* [Work to complete]:
The records below are to be transcribed in full, exactly as given.

Data items:
___
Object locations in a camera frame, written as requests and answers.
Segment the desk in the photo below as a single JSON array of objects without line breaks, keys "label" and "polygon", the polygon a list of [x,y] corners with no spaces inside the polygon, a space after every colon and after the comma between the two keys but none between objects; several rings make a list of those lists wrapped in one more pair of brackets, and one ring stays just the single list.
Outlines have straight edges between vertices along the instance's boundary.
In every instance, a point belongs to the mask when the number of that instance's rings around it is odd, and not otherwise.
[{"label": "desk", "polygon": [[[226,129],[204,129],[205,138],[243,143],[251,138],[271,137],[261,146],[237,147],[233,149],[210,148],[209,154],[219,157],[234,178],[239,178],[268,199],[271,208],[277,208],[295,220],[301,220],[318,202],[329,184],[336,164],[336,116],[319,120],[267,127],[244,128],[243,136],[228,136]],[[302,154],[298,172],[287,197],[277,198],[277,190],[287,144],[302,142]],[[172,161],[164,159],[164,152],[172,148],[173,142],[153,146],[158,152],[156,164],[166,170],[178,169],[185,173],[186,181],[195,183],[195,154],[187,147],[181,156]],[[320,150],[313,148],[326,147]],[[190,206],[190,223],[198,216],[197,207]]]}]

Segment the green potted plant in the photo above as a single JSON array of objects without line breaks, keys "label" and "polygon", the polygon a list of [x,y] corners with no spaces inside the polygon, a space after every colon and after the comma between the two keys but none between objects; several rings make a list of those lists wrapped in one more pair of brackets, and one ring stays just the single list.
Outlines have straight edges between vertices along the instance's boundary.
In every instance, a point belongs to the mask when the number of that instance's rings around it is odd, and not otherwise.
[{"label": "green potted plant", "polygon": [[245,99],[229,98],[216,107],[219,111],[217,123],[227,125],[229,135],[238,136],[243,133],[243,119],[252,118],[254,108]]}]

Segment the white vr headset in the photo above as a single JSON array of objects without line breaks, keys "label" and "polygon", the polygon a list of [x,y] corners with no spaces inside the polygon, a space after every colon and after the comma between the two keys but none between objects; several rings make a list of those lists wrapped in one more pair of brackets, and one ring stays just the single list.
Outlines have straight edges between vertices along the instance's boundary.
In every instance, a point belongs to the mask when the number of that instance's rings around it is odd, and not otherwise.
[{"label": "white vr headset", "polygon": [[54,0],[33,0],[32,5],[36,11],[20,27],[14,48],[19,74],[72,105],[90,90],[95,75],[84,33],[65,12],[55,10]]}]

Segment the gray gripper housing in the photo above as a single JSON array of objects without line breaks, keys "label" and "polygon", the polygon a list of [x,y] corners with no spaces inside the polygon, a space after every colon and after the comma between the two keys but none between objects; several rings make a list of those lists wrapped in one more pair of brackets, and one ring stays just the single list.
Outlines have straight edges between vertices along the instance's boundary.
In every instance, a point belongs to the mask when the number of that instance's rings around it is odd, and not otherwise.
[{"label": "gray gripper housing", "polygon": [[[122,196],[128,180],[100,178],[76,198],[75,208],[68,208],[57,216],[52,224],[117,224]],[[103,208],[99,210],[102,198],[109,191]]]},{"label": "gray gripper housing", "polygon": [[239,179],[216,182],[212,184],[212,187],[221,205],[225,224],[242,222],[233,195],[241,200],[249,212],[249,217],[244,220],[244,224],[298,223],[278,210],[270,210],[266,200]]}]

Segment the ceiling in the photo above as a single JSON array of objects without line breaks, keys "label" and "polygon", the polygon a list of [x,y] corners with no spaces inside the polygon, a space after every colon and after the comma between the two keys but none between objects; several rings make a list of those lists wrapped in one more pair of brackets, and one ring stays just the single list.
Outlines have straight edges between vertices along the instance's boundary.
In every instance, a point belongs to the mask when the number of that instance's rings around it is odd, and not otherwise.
___
* [Answer space]:
Object locations in a camera frame, written as requests and answers.
Segment the desk in the photo below as a single JSON array of objects without line breaks, keys "label" and "polygon", the polygon a list of [x,y] corners with no spaces inside the polygon, a space after every colon and after the comma between the two keys but none between objects; several rings make a list of those lists wrapped in one more pair of brackets, and one ring stays just the single list.
Outlines have straight edges between vertices along the instance's boundary.
In every instance, a point belongs to the mask when the number of that instance's rings around it is odd, and not otherwise.
[{"label": "desk", "polygon": [[[226,129],[204,129],[205,138],[243,143],[251,138],[271,137],[261,146],[237,147],[233,149],[210,148],[209,154],[219,157],[234,178],[239,178],[268,199],[271,208],[277,208],[295,220],[301,220],[318,202],[329,184],[336,164],[336,116],[319,120],[267,127],[244,128],[243,136],[228,136]],[[302,154],[298,172],[287,197],[277,198],[277,190],[287,144],[302,142]],[[172,161],[164,159],[164,152],[172,148],[173,142],[153,146],[158,152],[156,164],[166,170],[178,169],[185,173],[186,181],[195,183],[195,154],[187,147],[181,156]],[[320,150],[313,148],[326,147]],[[190,206],[190,223],[198,216],[197,207]]]}]

Segment the green potted plant in the photo above as a single JSON array of objects without line breaks, keys "label" and "polygon", the polygon a list of [x,y] corners with no spaces inside the polygon, a space after every colon and after the comma between the two keys but none between objects; several rings make a list of those lists wrapped in one more pair of brackets, and one ring stays just the single list.
Outlines have straight edges between vertices along the instance's boundary.
In every instance, a point belongs to the mask when the number of that instance's rings around it is odd, and not otherwise.
[{"label": "green potted plant", "polygon": [[245,99],[229,98],[216,107],[219,111],[217,123],[227,125],[229,135],[238,136],[243,133],[243,119],[252,118],[254,108]]}]

Segment the white vr headset in the photo above as a single JSON array of objects without line breaks, keys "label" and "polygon", the polygon a list of [x,y] corners with no spaces inside the polygon, a space after every colon and after the comma between the two keys but none between objects; several rings make a list of those lists wrapped in one more pair of brackets, and one ring stays just the single list.
Outlines have straight edges between vertices along the instance's boundary.
In every instance, a point belongs to the mask when the number of that instance's rings around it is odd, and not otherwise.
[{"label": "white vr headset", "polygon": [[54,0],[33,0],[32,5],[36,11],[20,27],[14,48],[19,74],[72,105],[90,90],[95,75],[84,33],[65,12],[55,10]]}]

Segment the gray gripper housing in the photo above as a single JSON array of objects without line breaks, keys "label" and "polygon", the polygon a list of [x,y] corners with no spaces inside the polygon, a space after every colon and after the comma between the two keys but none between objects; several rings make a list of those lists wrapped in one more pair of brackets, and one ring stays just the single list.
Outlines have straight edges between vertices along the instance's boundary.
In every instance, a point belongs to the mask when the number of that instance's rings around it is odd, and not otherwise.
[{"label": "gray gripper housing", "polygon": [[[122,196],[128,180],[100,178],[76,198],[75,208],[68,208],[57,216],[52,224],[117,224]],[[103,208],[99,210],[102,198],[109,191]]]},{"label": "gray gripper housing", "polygon": [[239,179],[216,182],[212,184],[212,187],[221,205],[225,224],[242,222],[233,195],[241,200],[249,212],[249,217],[244,220],[244,224],[298,223],[278,210],[270,210],[266,200]]}]

Segment the ceiling in the photo above as a single JSON array of objects without line breaks, keys "label" and "polygon", the polygon a list of [x,y] corners with no spaces inside the polygon, a space after every colon and after the comma between the two keys but none between objects; several rings make a list of those lists wrapped in one more pair of brackets, and one ring stays just the single list.
Outlines have straight edges between vertices along the instance's boundary.
In every instance, a point belongs to the mask when the number of that instance's rings around it is odd, and not otherwise.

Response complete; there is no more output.